There's no mystery as to why Kodi Burns has not developed much as a quarterback--he hasn't been coached. Burns was virtually ignored by both Borges and Franklin, and then left to the tender mercies of Steve Ensminger, a coach so monumentally incompetent that he managed to turn the best AU signal caller of the last 30 years into a near basket-case in 2003. The less said about Ensminger's play calling, the better; the very best thing about this horrible season's horrible end is that it should be the last time anyone ever sees a college game "called" by this guy.
Ensminger is, by far, the worst coach on the staff, and likely the worst assistant in the entire SEC. He needs to go back to teaching driver's ed in a high school, preferably one far, far away from Auburn University. Unfortunately for the Auburn program, unlike the assistants who accompanied Tuberville from Ole Miss, Ensminger is not yet vested in the Alabama teachers' retirement fund, and for that fact alone, he is apparently expected to be retained. Suffice to say, this is not a valid reason.
Carrying around Ensminger's dead weight for the last five years has even affected Auburn defensively. As an alleged "tight ends coach," Ensminger takes up an assistant slot that would normally be dedicated to either the defensive secondary or special teams, two places where Auburn badly needs the extra help. With Underperforming Steve still around, AU's defensive coordinator has to pull double duty as a position coach for the secondary, and that situation is made worse since Tuberville apparently can't be bothered himself to coach special teams, a la Frank Beamer or Mack Brown. That effectively leaves two slots unfilled, and is deeply unfair to the team, the program, and to the competent assistants on either side of the ball.

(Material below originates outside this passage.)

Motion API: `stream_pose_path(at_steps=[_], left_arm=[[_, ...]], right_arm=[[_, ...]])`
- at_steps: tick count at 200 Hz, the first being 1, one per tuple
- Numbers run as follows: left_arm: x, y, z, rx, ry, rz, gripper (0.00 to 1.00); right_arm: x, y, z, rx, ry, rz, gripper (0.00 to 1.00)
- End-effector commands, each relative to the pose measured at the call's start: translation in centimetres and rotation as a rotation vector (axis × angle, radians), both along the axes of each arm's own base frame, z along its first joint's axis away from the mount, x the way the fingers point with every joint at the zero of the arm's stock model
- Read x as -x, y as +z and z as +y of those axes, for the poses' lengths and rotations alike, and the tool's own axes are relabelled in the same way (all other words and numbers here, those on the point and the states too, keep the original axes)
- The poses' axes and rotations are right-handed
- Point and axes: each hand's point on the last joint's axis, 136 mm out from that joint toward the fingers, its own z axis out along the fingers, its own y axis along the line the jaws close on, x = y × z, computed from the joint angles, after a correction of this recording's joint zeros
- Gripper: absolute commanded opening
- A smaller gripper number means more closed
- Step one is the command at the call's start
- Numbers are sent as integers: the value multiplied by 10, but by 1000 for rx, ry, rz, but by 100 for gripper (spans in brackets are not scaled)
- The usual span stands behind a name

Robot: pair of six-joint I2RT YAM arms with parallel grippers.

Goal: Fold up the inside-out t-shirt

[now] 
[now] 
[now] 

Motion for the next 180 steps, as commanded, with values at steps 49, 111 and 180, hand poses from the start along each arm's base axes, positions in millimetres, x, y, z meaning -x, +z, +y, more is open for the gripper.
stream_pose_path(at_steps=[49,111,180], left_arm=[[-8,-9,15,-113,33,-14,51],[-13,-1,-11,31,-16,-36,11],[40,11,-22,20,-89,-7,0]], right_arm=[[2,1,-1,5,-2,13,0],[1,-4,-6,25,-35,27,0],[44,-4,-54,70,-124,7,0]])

As things stand today, Tuberville is most likely going to survive for another year. If he still wants to be around in 2010, when the buyout in that ill-advised "lifetime contract" will be a few million dollars lower, he's going to have to make major changes, and that starts with the right hire at offensive coordinator. It's also time to end any excuse-making out of Auburn. We heard a lot of opining this season about how Auburn couldn't run a "spread" offense with players recruited for a West Coast set, but as Paul Johnson ably demonstrated this year at Georgia Tech, it's entirely possible to be successful in a completely different offense if the right coaching is there.
Tuberville said Sunday that he now plans to allow the new OC to choose his own staff, and that at least is a start, but Tuberville himself has got to get out of the office and get to work, and that starts with taking a dispassionate look at his program's shortcomings. He got lucky this year, when a high buyout matched up with Colonial Bank shares that aren't even worth the price of a Jordan-Hare hot dog, but that won't save him again if the 2009 season is anything like the shambling debacle of 2008.